Purpose-built integration service - Patterns for Ingesting SaaS Data into AWS Data Lakes

This whitepaper is for historical reference only. Some content might be outdated and some links might not be available.

Purpose-built integration service

Amazon AppFlow: Introduction

Amazon AppFlow is a fully-managed integration service that enables you to securely transfer data between SaaS applications (such as Salesforce, Marketo, Slack, and ServiceNow) and AWS services (such as Amazon S3 and Amazon Redshift). With Amazon AppFlow, you can run data flows at nearly any scale and frequency (on a schedule, in response to a business event in real time, or on demand). You can configure data transformations such as data masking and concatenation of fields, as well as validate and filter data (omitting records that don’t fit a criteria) to generate rich, ready-to-use data as part of the flow itself, without additional steps.

Amazon AppFlow automatically encrypts data in motion, and optionally allows you to restrict data from flowing over the public internet for SaaS applications that are integrated with AWS PrivateLink, reducing exposure to security threats. For a complete list of all the SaaS applications that can be integrated with Amazon AppFlow, refer to Amazon AppFlow integrations.

Architecture overview

The following diagram depicts the architecture of the solution where data from Salesforce is ingested into Amazon S3 using Amazon AppFlow. Once the data is ingested in Amazon S3, you can use an AWS Glue crawler to populate the AWS Glue Data Catalog with tables and start consuming this data using SQL in Amazon Athena.

This is a diagram that shows how Amazon AppFlow does data ingestion.

Amazon AppFlow-based data ingestion pattern

Usage patterns

Because Amazon AppFlow can connect to many SaaS applications and is a low-code/no-code approach, this makes it very appealing for those who would want a quick and easy mechanism to ingest data from these SaaS applications.

Some use cases are as follows:

  • Create a copy of a Salesforce object (for example, opportunity, case, campaign) in Amazon S3.

  • Send case tickets from Zendesk to Amazon S3.

  • Hydrate an Amazon S3 data lake with transactional data from SAP S/4HANA enterprise resource planning (ERP).

  • Send logs, metrics, and dashboards from Datadog to Amazon S3, to create monthly reports or perform other analyses automatically, instead of doing this manually.

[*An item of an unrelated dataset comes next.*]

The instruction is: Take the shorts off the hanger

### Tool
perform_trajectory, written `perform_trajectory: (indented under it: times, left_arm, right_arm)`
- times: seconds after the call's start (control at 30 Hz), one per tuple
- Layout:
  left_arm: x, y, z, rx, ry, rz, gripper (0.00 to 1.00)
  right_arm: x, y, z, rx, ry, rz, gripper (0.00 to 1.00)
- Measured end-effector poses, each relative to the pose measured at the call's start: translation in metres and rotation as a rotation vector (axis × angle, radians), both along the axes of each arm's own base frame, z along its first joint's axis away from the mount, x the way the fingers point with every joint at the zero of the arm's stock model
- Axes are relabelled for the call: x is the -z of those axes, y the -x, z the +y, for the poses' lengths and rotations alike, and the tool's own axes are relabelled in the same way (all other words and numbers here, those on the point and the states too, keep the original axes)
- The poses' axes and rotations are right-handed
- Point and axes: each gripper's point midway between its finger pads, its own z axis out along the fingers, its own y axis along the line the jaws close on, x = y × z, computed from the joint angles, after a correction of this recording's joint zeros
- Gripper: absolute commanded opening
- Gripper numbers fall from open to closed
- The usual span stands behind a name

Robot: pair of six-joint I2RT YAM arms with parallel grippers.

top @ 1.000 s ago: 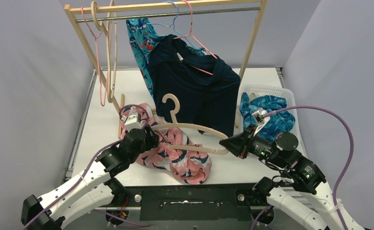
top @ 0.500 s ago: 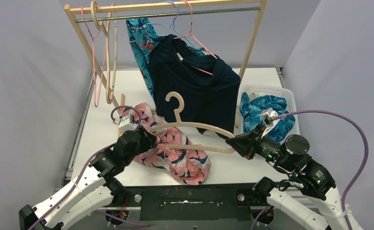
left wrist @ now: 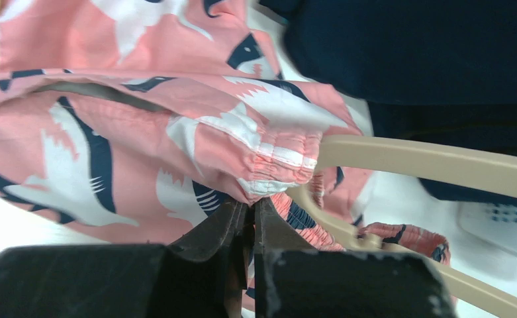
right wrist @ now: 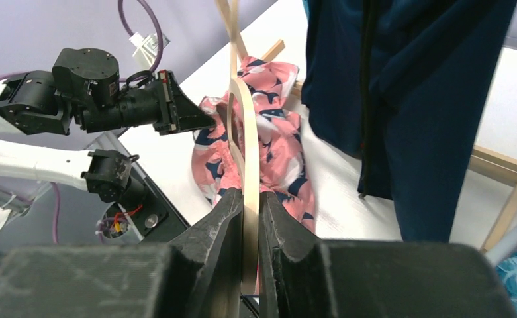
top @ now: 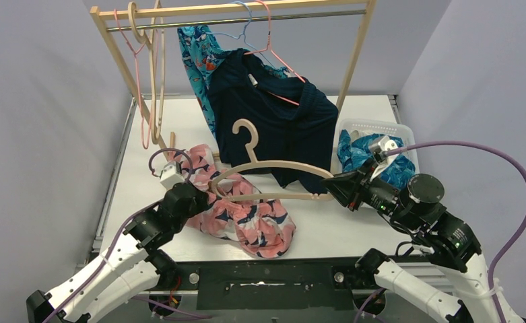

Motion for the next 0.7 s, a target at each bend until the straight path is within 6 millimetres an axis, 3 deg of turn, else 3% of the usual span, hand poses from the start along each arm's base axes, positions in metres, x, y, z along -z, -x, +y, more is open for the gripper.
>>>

  • Send Marketo data, like new leads or email responses, in Amazon S3.

Considerations

If a SaaS application you want to get data from is not supported out of the box, you can now build your own connector using the Amazon AppFlow custom connector SDK. AWS has released the python custom connector SDK as well as java custom connector SDK for AppFlow. The AppFlow Custom Connector SDK enables customers and third-party developers to build custom source and/or destination connectors for the AppFlow service. With the SDK, you can connect to private APIs, on-premise proprietary systems, and other cloud services by adding to AppFlow's library of connectors.

If any of the following scenarios apply, other ingestion patterns discussed in this paper may be a better fit for your type of ingestion:

  • A supported application is heavily customized.

  • Your use case exceeds any of the application-specific limitations.

For every SaaS application that Amazon AppFlow supports, there are a set of limitations included. For example, if you are transferring more than one million Salesforce records, you cannot choose any Salesforce compound field. Before using Amazon AppFlow, look for the limitations for the application that you are planning to connect, evaluate your use case against those limitations, and see if the service is still a good fit for what you are trying to do.

SaaS applications are sometimes heavily customized, so it’s always good to make sure the edge cases can be solved with Amazon AppFlow. You can find the list of known limitations and considerations in the notes section of the Amazon AppFlow documentation. For example, the known limitations for Salesforce as a source are listed here.

Also, consider the Amazon AppFlow service quotas to ensure your use case fits well within those limitations.